Data and Its Derivatives
I took a trip in the Wayback machine last week when I attended DataWeek at the invitation of Dun and Bradstreet. As you might recall D&B is a data company collecting copious amounts of the stuff about individuals and companies and selling it for use in filling out profiles for business purposes — an over simplification but it will suffice. That data helps companies evaluate business risk such as when to extend credit to an unknown entity and companies happily subscribe to the service to help with decision-making.
D&B has been doing this kind of business for decades and my Wayback machine experience had little to do with them directly. It was more about all the other companies that were at the show. They were embryonic for the most part focused on Big Data and analytics and the experience was much like a few decades ago when the tech industry was beginning and every company had data or technology in its name.
Then and now the discussion was about data though in the earlier incarnation the conversation focused on just having data in digital form. Today it’s all about storing the stuff and extracting meaning from it in the form of information that businesses can use to create the knowledge they need to make decisions.
DataWorld is an interesting venue for a certain kind of technologist interested in data analysis but I’ve seen this movie. There was very little discussion of business or of the cultivation of data beyond analyzing it for some not-well-defined downstream uses. So my Wayback experience was all about what typically happens in early markets. Vendors talk about their technologies hoping that early adopter buyers will find merit in the goods and be willing to attempt doing something useful with them.

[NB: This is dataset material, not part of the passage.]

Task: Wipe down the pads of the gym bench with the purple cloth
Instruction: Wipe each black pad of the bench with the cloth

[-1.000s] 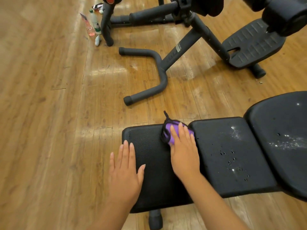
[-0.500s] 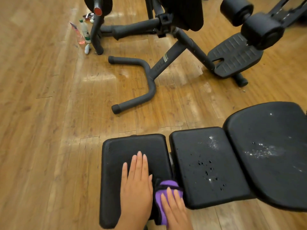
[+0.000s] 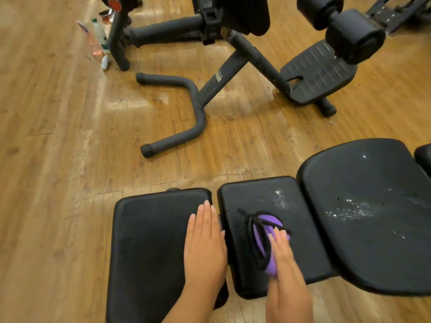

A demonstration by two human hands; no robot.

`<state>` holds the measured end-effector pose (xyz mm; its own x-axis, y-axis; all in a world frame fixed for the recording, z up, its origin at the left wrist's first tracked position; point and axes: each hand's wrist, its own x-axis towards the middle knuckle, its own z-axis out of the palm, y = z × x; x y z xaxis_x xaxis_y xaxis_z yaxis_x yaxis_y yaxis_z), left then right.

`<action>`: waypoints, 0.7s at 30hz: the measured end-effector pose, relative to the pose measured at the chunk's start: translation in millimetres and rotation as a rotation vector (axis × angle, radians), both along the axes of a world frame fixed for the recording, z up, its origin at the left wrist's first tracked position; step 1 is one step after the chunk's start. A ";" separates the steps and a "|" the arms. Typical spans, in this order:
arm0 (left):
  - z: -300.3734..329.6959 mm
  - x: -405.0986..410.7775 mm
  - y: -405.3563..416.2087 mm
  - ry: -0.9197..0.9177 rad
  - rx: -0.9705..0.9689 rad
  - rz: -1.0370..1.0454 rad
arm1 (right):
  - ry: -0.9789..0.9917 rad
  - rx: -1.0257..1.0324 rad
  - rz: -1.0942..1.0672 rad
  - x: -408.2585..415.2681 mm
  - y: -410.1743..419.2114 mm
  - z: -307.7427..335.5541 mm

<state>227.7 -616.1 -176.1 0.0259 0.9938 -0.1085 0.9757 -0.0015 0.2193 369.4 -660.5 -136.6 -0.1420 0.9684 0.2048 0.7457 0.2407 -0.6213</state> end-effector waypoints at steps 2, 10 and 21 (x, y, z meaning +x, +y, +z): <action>-1.9 -0.7 -0.9 0.009 -0.017 -0.003 | -0.265 -0.022 -0.005 1.9 -1.5 -29.2; -3.7 -2.7 -1.0 0.011 0.048 -0.036 | -0.565 -0.102 0.066 -11.6 13.8 -58.9; -4.4 -1.0 -2.9 0.039 0.082 -0.031 | -0.454 -0.189 -0.020 -41.7 151.4 -36.9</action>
<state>226.6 -619.0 -180.5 0.0541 0.9981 -0.0282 0.9827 -0.0482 0.1786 327.6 -509.0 -173.5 -0.1570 0.9862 -0.0533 0.9546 0.1378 -0.2640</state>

From my perspective the proceedings seemed to mirror what I’ve been discerning from data I’ve collected on the business uses of data, which is to say that it really is early days for business too. While many companies are adopting analytics and approaches to Big Data to help them make better sense of their businesses, many are still using the new technology to answer old questions rather than explore new ones.
For instance, one of my big issues lately has come down to time-stamping data in sales and marketing funnels. You might think this idea is old enough to have universal acceptance but it doesn’t. Time stamps on major milestones in either sales or marketing can augment the data we collect routinely from all sources and lead to a great deal of new information.

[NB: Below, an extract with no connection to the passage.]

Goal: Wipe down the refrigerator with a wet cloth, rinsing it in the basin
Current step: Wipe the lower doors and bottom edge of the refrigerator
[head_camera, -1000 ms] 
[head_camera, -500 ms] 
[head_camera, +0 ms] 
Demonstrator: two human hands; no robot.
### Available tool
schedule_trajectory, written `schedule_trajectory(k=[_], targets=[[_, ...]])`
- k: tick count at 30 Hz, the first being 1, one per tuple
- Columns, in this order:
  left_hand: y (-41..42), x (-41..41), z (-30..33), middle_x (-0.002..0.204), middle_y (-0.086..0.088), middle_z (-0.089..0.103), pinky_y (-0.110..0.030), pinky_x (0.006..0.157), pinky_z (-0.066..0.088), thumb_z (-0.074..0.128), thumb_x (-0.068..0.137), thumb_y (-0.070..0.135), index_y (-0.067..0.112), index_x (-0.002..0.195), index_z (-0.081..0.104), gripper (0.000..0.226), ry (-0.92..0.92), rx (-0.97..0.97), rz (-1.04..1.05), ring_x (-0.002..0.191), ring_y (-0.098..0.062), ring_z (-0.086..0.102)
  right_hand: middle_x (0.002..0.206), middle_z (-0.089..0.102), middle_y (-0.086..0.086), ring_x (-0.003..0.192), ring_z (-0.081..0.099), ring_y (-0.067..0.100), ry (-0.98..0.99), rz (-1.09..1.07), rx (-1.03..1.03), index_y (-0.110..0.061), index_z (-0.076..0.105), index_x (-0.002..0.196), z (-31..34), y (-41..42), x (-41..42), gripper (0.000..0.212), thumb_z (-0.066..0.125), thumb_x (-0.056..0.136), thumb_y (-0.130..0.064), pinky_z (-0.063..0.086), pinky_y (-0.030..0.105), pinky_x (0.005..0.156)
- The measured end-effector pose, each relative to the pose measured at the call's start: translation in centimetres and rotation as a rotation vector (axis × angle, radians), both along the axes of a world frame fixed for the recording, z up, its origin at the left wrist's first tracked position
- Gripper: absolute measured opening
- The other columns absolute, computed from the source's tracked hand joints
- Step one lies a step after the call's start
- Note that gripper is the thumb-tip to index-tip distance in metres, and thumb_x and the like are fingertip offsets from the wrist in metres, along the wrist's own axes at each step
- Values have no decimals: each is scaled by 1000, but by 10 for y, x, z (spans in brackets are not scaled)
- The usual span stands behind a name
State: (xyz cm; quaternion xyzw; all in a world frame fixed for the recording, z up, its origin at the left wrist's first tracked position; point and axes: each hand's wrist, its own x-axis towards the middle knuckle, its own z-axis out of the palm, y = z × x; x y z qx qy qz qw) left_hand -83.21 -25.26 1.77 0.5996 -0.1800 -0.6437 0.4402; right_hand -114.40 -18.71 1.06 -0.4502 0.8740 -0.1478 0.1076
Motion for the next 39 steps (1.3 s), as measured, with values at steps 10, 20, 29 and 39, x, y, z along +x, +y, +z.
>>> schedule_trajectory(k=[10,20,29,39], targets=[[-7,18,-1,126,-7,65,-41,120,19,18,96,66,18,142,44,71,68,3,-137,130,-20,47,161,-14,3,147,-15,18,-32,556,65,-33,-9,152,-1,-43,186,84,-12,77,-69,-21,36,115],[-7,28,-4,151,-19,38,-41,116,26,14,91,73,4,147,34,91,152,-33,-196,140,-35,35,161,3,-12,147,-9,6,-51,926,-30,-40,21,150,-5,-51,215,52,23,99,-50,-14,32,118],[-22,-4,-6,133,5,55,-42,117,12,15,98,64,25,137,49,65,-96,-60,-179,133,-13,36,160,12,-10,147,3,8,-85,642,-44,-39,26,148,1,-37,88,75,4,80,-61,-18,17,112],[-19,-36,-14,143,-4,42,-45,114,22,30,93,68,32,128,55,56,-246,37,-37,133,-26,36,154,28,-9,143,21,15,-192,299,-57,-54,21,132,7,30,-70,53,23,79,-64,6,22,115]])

For example, a simple subtraction operation on two time stamps can tell you how long it takes to do something such as move from one stage to another in a process and it therefore turns static data about a process into a real representation of the process itself. With that you can begin to determine average speed through a stage or the entire pipeline and deduce — for predictive purposes — what a “good” opportunity looks like from your data. Prediction is one of the grail quests of modern analytics and not time stamping shows how early we are in getting it all right.
That’s really the utility of big data in a nutshell and the opportunity of predictive analytics; a simple tweak that provides significant business value. But we’re not there yet, at least not all of us and that brings be back to the Wayback machine. DataWeek convinced me of how early we are in the data revolution and how much we need to do to truly enable our front office business processes to run on information.

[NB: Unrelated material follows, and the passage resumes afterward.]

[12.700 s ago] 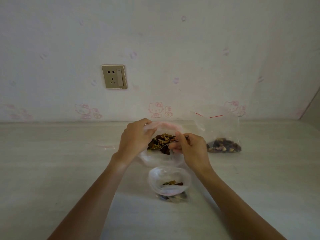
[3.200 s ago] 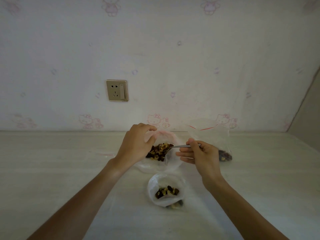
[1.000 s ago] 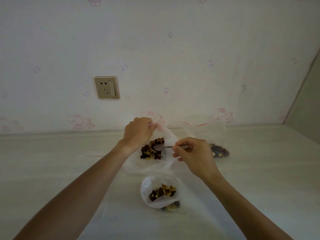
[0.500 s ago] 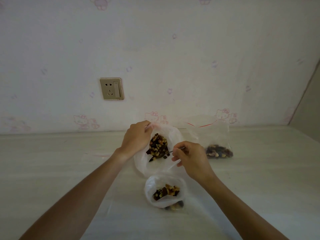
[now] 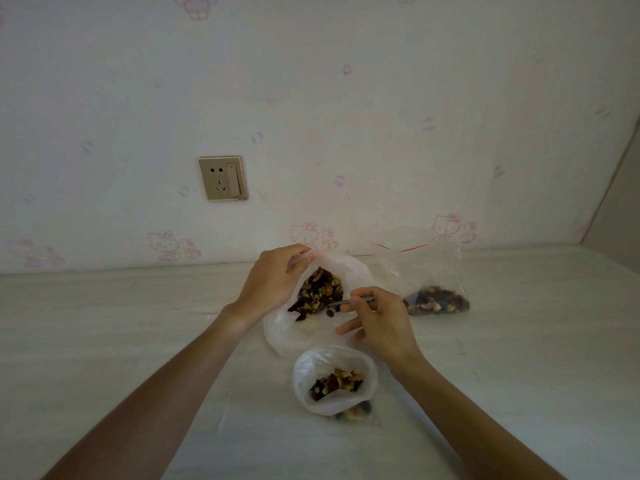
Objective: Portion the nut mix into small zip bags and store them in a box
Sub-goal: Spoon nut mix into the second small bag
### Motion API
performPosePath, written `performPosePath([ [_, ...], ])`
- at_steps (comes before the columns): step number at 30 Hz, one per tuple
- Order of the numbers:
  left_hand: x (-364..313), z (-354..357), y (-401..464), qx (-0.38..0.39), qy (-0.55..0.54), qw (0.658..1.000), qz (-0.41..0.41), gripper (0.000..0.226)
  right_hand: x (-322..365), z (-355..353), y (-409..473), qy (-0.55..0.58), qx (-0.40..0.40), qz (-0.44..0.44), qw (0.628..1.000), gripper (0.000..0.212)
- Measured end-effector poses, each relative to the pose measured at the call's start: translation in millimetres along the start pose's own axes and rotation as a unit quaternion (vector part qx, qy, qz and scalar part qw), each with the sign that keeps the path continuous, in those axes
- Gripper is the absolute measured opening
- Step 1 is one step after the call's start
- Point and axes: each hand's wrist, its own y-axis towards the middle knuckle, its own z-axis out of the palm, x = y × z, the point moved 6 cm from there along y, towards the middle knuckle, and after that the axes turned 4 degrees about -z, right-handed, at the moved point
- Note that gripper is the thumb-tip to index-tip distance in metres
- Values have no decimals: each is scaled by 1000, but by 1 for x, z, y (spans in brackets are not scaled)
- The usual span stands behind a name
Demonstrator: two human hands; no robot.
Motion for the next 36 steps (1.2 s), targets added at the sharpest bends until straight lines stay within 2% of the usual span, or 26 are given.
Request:
performPosePath([
  [5,4,3,-2,25,-27,999,23,27,-5,-5,-3,56,-4,32,998,16],
  [8,4,10,-1,42,-32,998,26,39,-3,1,0,55,4,39,998,15],
  [11,2,11,-1,45,-31,998,39,29,-4,7,3,76,14,58,995,15],
  [13,1,7,-1,38,-33,998,38,38,-5,5,4,93,12,71,993,15],
  [22,-3,-15,3,-12,82,996,13,35,4,-18,1,126,2,64,990,15],
  [26,-12,-27,-7,-25,74,997,-16,37,21,-30,-2,126,4,49,991,15],
  [32,-35,-49,-50,-90,79,993,25,23,44,-53,-25,130,8,45,991,15],
  [36,-43,-55,-85,-74,16,997,-17,7,49,-67,-52,122,25,52,991,14],
])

While we’re at it, perhaps this is a good time to seriously consider what we call the era that is being shaped by big data. While it’s true that data is at the core, the business need, and something that wasn’t much in evidence at DataWeek, is for knowledge. Knowledge, and not raw data, is what people use to make business decisions and it is delivered whenever information enters a brain to be manipulated and evaluated. Naming a show, or an era for that matter, after its most salient feature rather than after some benefit is not the best way to enlist powerful new followers and the big data movement could use a few more big thinkers.
While big data and data more generally is all the buzz these days, it is not helping people envision a solution that makes life better or more profitable. Perhaps this is a partial explanation of the hype-cycle, the early phase of a market when the promise of a new technology begins to greatly outstrip its ability to deliver tangible results. We’ll get through that phase as we usually do and on the other side things like DataWeek will get new names as we figure out how to make money through simple applications of big concepts — like time stamping.